» PROBLEM DESCRIPTION:
From the entries below, list each line with "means".

» DATASET RECORDS:
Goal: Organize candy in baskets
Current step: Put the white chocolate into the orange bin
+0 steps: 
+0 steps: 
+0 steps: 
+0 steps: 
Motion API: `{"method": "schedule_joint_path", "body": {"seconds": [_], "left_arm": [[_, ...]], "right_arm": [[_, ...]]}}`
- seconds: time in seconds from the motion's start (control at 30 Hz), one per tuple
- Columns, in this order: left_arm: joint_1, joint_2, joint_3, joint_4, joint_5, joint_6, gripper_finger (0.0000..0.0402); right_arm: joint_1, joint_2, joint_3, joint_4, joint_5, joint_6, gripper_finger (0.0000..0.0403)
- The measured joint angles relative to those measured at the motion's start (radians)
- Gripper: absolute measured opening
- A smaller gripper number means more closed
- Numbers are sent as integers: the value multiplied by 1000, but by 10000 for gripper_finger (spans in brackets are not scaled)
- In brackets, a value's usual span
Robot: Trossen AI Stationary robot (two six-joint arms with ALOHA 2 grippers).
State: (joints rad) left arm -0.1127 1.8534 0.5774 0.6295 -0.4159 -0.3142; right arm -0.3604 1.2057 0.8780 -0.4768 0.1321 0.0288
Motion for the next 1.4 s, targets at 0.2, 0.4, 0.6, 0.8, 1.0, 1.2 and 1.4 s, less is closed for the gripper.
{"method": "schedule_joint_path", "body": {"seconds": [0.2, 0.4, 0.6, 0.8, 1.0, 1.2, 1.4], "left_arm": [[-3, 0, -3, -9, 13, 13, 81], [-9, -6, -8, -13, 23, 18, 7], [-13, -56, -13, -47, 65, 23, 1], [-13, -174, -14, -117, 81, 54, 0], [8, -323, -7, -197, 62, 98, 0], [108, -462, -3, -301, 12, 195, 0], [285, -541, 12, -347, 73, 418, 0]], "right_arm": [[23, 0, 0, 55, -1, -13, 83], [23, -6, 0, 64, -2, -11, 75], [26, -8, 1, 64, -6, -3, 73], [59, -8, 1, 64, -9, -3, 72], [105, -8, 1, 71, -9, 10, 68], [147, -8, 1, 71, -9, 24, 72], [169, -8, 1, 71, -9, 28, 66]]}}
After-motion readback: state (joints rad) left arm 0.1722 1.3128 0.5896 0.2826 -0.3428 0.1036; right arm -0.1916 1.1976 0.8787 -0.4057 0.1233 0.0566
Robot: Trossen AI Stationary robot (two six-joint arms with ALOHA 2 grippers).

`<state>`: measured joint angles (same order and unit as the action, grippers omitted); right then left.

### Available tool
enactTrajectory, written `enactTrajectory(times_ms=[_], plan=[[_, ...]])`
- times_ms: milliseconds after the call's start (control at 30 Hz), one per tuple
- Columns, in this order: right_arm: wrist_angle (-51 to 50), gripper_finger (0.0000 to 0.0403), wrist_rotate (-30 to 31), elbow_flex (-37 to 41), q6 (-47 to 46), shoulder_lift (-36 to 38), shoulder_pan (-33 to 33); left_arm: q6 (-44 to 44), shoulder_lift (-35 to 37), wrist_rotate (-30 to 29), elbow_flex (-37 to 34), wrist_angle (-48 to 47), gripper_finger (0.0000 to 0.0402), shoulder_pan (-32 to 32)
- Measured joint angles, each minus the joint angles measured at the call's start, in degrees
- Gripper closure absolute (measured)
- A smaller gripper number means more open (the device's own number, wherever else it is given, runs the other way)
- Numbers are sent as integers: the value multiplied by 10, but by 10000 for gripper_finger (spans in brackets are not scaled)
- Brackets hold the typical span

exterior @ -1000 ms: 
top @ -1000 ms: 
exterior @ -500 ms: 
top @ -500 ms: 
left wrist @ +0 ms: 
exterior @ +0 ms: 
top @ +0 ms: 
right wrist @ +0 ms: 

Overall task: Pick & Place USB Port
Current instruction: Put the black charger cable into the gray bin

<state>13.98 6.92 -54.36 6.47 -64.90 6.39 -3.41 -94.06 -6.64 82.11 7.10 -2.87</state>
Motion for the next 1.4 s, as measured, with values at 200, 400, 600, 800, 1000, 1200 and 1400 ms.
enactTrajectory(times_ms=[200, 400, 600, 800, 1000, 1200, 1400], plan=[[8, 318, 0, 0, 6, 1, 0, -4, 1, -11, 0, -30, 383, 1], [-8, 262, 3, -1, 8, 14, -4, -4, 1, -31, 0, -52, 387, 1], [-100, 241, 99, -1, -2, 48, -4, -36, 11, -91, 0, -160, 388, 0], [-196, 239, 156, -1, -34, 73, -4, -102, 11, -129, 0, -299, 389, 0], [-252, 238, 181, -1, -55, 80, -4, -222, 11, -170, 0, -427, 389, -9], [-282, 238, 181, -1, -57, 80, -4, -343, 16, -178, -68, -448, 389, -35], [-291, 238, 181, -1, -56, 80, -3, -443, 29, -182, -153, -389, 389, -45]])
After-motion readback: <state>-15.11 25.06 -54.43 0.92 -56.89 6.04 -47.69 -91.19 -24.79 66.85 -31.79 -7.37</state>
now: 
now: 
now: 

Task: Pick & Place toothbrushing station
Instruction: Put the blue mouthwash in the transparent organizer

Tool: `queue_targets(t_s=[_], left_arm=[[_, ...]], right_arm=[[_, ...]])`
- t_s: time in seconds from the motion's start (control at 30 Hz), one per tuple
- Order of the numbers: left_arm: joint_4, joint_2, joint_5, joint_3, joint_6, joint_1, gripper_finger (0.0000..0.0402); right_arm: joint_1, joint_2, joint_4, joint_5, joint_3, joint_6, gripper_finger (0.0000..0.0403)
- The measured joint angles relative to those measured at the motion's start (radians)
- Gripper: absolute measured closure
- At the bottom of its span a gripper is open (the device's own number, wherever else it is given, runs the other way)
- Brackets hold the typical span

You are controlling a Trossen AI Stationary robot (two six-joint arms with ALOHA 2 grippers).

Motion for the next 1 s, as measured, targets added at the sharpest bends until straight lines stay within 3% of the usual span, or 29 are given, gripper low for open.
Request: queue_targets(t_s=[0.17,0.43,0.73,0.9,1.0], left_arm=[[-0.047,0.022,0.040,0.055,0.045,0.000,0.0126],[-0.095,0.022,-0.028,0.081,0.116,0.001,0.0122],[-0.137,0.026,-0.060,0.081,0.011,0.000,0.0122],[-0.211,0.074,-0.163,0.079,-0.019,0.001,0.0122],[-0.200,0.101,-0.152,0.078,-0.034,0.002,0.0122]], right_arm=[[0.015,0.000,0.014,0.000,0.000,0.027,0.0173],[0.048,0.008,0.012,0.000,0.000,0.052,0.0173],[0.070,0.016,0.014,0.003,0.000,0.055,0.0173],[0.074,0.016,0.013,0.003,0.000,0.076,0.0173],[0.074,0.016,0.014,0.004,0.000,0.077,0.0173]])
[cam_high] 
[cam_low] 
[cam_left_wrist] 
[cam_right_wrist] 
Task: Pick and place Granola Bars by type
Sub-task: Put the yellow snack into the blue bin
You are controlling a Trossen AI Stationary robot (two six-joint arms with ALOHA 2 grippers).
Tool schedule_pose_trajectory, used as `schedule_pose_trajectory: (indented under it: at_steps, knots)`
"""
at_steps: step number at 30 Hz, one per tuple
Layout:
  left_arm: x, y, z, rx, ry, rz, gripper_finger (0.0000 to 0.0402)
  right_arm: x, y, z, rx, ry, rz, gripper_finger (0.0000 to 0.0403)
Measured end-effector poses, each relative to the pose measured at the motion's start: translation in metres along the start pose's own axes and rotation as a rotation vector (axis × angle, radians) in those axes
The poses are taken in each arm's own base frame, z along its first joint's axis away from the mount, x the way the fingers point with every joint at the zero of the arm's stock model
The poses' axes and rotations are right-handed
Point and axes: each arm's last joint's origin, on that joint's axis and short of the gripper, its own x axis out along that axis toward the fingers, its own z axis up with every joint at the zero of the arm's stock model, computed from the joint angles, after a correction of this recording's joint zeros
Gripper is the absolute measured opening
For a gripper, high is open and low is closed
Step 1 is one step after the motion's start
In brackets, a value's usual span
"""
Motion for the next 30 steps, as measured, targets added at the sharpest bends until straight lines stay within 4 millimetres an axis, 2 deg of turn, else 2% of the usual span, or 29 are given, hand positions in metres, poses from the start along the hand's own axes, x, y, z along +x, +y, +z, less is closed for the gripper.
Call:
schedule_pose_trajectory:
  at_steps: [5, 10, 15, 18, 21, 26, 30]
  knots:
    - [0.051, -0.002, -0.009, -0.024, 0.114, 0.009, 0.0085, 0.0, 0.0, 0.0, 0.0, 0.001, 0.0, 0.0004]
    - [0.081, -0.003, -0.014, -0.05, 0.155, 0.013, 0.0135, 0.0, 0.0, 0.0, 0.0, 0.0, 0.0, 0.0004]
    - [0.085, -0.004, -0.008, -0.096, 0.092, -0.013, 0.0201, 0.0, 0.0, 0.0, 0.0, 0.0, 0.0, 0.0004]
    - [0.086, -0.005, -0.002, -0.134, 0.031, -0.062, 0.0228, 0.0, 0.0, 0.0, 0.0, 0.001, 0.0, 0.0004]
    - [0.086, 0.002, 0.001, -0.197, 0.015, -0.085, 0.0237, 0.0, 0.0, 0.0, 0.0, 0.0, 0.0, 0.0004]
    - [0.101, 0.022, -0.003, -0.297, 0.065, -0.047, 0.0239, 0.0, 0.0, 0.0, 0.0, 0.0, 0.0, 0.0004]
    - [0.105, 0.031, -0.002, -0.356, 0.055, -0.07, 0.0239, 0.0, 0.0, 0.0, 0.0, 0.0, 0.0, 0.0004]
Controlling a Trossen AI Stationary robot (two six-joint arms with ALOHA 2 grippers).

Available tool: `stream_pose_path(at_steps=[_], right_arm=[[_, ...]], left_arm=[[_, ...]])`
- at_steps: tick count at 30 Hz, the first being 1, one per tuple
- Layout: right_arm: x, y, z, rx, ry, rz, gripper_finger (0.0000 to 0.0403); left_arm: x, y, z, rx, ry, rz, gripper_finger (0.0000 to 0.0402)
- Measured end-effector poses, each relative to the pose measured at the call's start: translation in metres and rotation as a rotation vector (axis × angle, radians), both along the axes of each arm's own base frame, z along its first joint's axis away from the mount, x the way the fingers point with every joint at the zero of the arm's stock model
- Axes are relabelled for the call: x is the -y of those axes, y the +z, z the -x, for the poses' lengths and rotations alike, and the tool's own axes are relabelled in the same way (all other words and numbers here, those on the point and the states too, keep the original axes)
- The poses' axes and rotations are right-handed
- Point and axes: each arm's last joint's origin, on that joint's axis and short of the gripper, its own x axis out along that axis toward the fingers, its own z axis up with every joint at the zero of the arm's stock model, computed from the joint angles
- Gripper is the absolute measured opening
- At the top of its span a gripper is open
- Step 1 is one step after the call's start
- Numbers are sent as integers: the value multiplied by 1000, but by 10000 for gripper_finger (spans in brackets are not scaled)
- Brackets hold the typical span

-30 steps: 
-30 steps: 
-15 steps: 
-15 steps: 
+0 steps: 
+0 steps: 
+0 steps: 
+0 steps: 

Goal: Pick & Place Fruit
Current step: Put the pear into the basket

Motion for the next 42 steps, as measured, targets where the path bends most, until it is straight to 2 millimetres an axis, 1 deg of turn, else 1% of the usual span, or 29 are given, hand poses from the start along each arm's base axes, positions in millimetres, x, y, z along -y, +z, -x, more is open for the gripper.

» EXERCISE SOLUTION:
- A smaller gripper number means more closed
- A smaller gripper number means more open (the device's own number, wherever else it is given, runs the other way)

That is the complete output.